Which lines of the data hold the word "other"? Copy all of them.

● **Input data**:
__________________________________________________

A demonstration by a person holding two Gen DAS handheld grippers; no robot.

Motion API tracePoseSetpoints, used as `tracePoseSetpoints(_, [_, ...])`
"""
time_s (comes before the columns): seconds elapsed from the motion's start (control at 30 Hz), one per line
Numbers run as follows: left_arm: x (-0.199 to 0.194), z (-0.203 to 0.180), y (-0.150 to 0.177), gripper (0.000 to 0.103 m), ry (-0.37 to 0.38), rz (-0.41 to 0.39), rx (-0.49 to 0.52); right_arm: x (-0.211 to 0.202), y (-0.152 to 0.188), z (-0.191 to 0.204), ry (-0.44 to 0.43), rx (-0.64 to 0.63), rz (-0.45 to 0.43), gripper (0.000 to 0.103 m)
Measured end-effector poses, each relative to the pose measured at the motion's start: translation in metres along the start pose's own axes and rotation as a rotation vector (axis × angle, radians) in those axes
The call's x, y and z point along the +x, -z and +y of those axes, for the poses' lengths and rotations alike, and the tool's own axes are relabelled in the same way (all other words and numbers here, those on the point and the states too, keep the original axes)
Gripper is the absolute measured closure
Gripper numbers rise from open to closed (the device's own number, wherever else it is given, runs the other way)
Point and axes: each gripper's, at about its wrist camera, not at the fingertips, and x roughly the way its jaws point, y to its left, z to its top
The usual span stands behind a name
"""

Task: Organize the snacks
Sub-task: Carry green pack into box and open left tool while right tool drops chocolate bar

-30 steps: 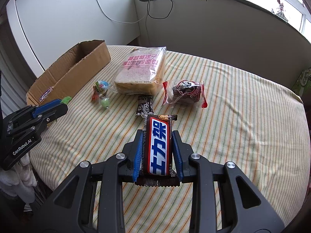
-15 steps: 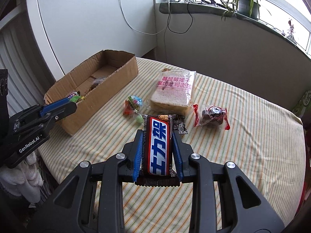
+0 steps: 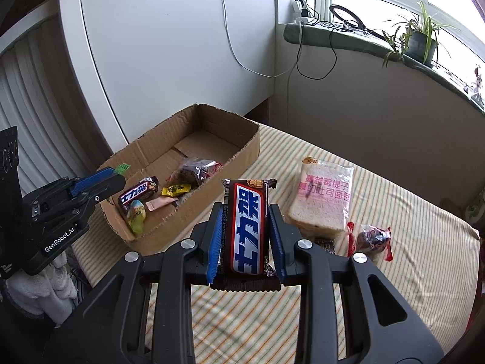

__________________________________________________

● **Answer space**:
The call's x, y and z point along the +x, -z and +y of those axes, for the poses' lengths and rotations alike, and the tool's own axes are relabelled in the same way (all other words and numbers here, those on the point and the states too, keep the original axes)
Gripper numbers rise from open to closed (the device's own number, wherever else it is given, runs the other way)

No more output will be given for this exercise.